The mystery surrounding Mullah Omar, the Afghan Taliban leader remains as elusive as the himself with a splinter group claiming the senior leader was killed two years ago.
Haseeb Sediqi, the spokesman for Afghanistan’s National Directorate of Security, told AFP that Omar died in a Karachi hospital “under mysterious circumstances”.
The intelligence official described Mullah Omar as having happened 28 months ago in a hospital in Karachi, Pakistan.
News of Mullah Omar’s death comes at a hard time for the Taliban, which is deeply divided over whether to engage in peace negotiations with the Afghan government with the goal of ending the 14-year Afghanistan war.
Omar, the reclusive militant leader who lost the use of his right eye due to a shrapnel wound, has not led the Taliban’s day-to-day operations for years but retained a powerful spiritual hold over its senior-most commanders based in the Pakistani city of Quetta.

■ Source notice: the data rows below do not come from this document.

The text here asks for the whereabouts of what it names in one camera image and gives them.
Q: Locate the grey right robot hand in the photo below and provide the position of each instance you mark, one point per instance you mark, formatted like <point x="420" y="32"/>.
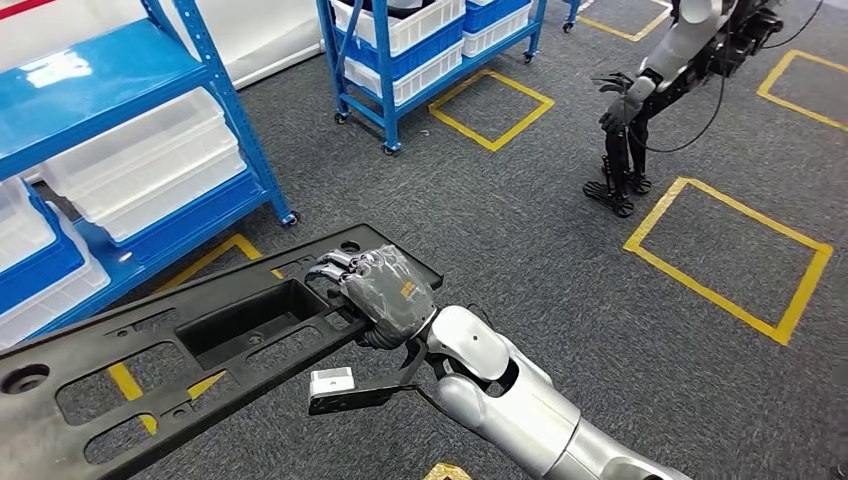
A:
<point x="391" y="298"/>

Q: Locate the black plastic panel part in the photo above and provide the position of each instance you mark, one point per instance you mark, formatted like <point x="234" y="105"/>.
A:
<point x="33" y="444"/>

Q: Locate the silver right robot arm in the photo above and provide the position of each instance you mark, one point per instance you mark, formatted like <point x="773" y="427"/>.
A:
<point x="523" y="411"/>

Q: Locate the black part in bin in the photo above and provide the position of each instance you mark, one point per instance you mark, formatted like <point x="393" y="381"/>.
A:
<point x="404" y="6"/>

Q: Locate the yellow floor tape square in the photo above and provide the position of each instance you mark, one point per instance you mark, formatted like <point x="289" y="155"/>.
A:
<point x="464" y="131"/>
<point x="250" y="248"/>

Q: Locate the standing humanoid robot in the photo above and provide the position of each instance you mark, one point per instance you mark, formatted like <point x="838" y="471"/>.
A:
<point x="682" y="40"/>

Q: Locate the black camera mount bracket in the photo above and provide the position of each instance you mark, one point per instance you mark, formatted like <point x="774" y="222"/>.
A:
<point x="371" y="397"/>

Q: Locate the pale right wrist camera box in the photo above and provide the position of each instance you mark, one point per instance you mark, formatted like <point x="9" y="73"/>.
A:
<point x="331" y="383"/>

White House spokesman Eric Schulz said U.S. officials found the report credible, but he stopped short of confirming it.
And earlier this month in a message released in Omar’s name, the leader was quoted as hailing the peace talks as “legitimate”. These reports started making headlines when debates about Omar’s successor started circulating in the Pakistani media, said Tolo.
It was unclear why news of his death was just now emerging, although there have been other reports of his death since 2001.
In the last few years, even some high-ranking Taliban have started asking questions about their leader’s health, life and ability to run the insurgency. Omar died two years ago in Pakistan, the presidential palace said.
The Taliban has denied previous reports of his death but have not yet issued a statement.
His death would mark, at the minimum, a serious setback for the Taliban as it is entering peace talks with the Afghan government and confronted by a rising threat from the self-proclaimed Islamic State.
Mullah Omar hasn’t been seen in public since the fall of the Taliban regime following the 2001 invasion of Afghanistan, after the September 11 terror attacks.
The expert added that if Mullah Omer is confirmed dead most probably his son will take over.
The above is, of course, the conventional wisdom and how most observers in the west continue to regard the internal operations of the Taliban.
A source with links to the Taliban leader, however, told CBS News last week that he died in 2012 of natural causes in a remote part of Afghanistan’s southern Helmand province. However, it was only published as text on the Taliban’s website, which further fuelled speculations of Omar being dead or incapacitated.